Task objective
If a line in the data holds "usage", copy that line out in full.

Provided information
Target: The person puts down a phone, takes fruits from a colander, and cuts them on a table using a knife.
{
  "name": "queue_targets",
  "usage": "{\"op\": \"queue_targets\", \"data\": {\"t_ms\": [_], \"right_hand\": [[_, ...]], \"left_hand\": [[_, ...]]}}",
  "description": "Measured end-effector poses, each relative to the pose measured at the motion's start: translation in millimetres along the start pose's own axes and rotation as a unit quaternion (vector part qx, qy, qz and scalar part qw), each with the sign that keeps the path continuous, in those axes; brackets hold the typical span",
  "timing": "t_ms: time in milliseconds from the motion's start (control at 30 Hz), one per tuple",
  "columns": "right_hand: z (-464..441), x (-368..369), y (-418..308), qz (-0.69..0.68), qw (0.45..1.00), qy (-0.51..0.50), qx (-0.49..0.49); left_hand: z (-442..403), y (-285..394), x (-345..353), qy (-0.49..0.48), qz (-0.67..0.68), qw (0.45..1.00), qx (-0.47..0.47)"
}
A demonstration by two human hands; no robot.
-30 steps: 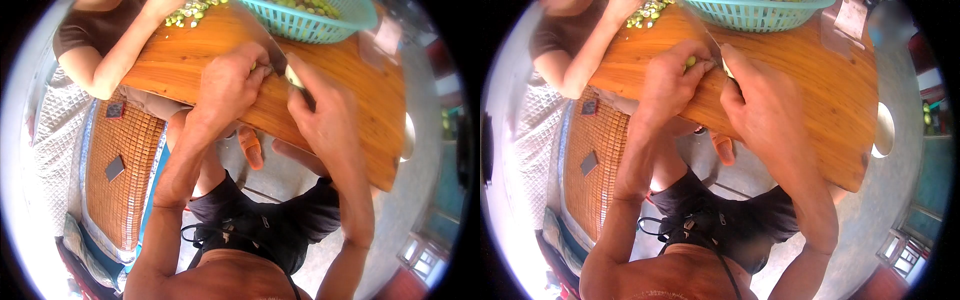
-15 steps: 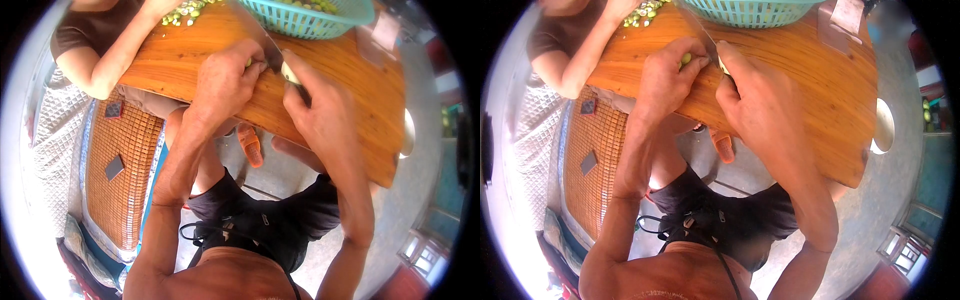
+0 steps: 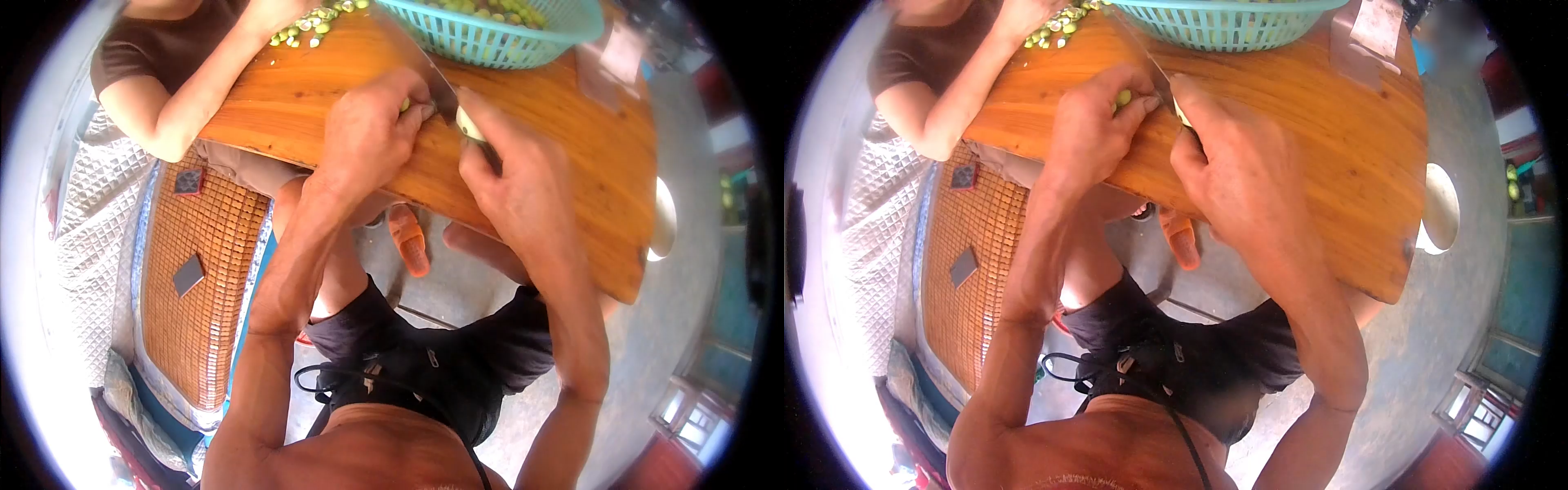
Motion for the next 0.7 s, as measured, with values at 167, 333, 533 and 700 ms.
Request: {"op": "queue_targets", "data": {"t_ms": [167,333,533,700], "right_hand": [[13.8,-9.9,-0.1,-0.057,0.998,-0.007,0.01],[32.3,-30.6,7.7,-0.099,0.993,0.037,0.044],[33.1,-29.5,12.9,-0.129,0.988,0.015,0.081],[35.3,-30.3,11.9,-0.14,0.985,0.02,0.095]], "left_hand": [[0.7,-5.4,0.4,-0.02,-0.023,0.999,-0.029],[-5.1,-5.6,-3.2,-0.015,-0.071,0.996,-0.059],[-33.5,-59.4,-22.0,0.005,-0.164,0.982,-0.094],[-50.8,-79.2,-23.5,-0.002,-0.212,0.973,-0.087]]}}
Point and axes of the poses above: each hand's wrist, its own z-axis away from the middle knuckle, its own x-axis out of the palm, y = z × x, the point moved 6 cm from there along -z, towards the middle knuckle, and after that the axes turned 2 degrees about -z, right-handed, at the moved point
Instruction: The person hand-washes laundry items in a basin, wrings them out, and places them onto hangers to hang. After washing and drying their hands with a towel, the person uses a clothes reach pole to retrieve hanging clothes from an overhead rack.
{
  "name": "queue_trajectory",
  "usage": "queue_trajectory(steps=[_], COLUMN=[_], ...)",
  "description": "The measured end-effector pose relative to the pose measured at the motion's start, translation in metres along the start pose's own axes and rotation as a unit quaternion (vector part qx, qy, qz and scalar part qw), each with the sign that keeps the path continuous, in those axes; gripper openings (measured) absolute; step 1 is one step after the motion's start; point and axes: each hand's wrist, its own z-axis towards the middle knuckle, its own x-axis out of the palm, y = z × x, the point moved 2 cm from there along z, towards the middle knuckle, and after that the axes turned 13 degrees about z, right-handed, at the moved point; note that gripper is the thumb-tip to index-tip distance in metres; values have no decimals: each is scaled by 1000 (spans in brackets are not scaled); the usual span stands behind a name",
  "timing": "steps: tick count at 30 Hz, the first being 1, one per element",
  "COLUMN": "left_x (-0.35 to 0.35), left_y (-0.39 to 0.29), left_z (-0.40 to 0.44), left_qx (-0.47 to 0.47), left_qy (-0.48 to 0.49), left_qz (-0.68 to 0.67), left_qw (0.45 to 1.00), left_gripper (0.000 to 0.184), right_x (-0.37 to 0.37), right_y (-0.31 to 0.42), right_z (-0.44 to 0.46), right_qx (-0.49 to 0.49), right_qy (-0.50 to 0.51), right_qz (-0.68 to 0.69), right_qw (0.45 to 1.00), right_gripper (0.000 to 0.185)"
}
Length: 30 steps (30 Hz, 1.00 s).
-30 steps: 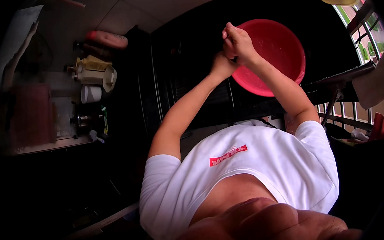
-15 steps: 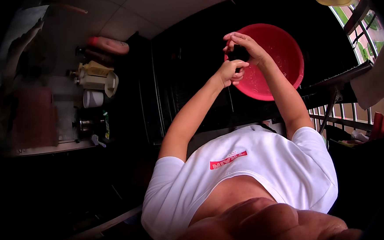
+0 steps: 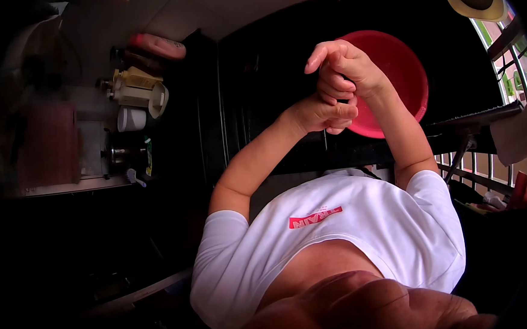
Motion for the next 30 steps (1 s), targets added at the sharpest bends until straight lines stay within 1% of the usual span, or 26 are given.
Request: queue_trajectory(steps=[2, 4, 5, 6, 8, 9, 10, 11, 12, 13, 14, 15, 16, 17, 19, 20, 22, 23, 25, 26, 28, 29, 30], left_x=[-5, -12, -15, -21, -34, -45, -56, -64, -71, -78, -80, -82, -83, -89, -105, -107, -108, -108, -109, -111, -119, -129, -129], left_y=[-9, -12, -7, -3, 9, 17, 25, 33, 39, 45, 47, 49, 52, 59, 80, 84, 93, 96, 102, 106, 121, 137, 138], left_z=[-4, -3, 1, 6, 11, 12, 14, 18, 22, 25, 27, 29, 31, 33, 35, 38, 41, 44, 45, 45, 46, 48, 50], left_qx=[-56, -69, -68, 62, 190, 144, 98, 96, 56, 16, 14, 5, -4, -7, -78, -80, -105, -107, -174, -176, -172, -173, -172], left_qy=[-121, -219, -222, -284, -339, -385, -429, -430, -464, -495, -495, -496, -496, -496, -480, -477, -488, -485, -492, -489, -486, -479, -482], left_qz=[158, 314, 313, 406, 487, 501, 512, 513, 547, 578, 578, 584, 589, 587, 579, 577, 570, 568, 589, 588, 603, 622, 618], left_qw=[978, 921, 921, 866, 782, 761, 737, 737, 695, 648, 649, 643, 637, 640, 655, 658, 653, 656, 617, 620, 609, 595, 597], left_gripper=[23, 20, 20, 16, 14, 14, 16, 16, 15, 14, 14, 13, 13, 13, 21, 21, 18, 18, 17, 17, 17, 20, 20], right_x=[7, 7, 7, 6, -1, -8, -22, -35, -42, -50, -58, -68, -78, -89, -105, -116, -134, -136, -138, -142, -157, -168, -178], right_y=[1, 4, 3, 1, -4, -10, -15, -21, -26, -29, -31, -34, -39, -45, -56, -60, -69, -71, -76, -80, -92, -97, -97], right_z=[5, 10, 12, 14, 16, 16, 15, 13, 11, 8, 4, -2, -6, -12, -22, -26, -41, -45, -54, -58, -66, -73, -77], right_qx=[12, 60, 66, 67, 74, 75, 30, -15, -15, -66, -116, -132, -129, -148, -175, -174, -189, -187, -204, -203, -215, -184, -180], right_qy=[-17, -62, -75, -74, -155, -153, -214, -274, -273, -330, -385, -410, -412, -443, -498, -502, -559, -563, -602, -606, -615, -603, -604], right_qz=[-17, -121, -158, -157, -229, -227, -236, -243, -242, -231, -220, -196, -195, -190, -160, -159, -103, -102, -40, -39, -36, -26, -30], right_qw=[1000, 989, 982, 983, 958, 959, 947, 930, 931, 913, 889, 881, 881, 864, 834, 832, 801, 799, 771, 769, 758, 776, 776], right_gripper=[38, 35, 32, 32, 29, 29, 28, 27, 27, 27, 27, 27, 27, 26, 27, 27, 28, 28, 28, 28, 27, 26, 26])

Written reply
  "usage": "{\"op\": \"queue_targets\", \"data\": {\"t_ms\": [_], \"right_hand\": [[_, ...]], \"left_hand\": [[_, ...]]}}",
  "usage": "queue_trajectory(steps=[_], COLUMN=[_], ...)",

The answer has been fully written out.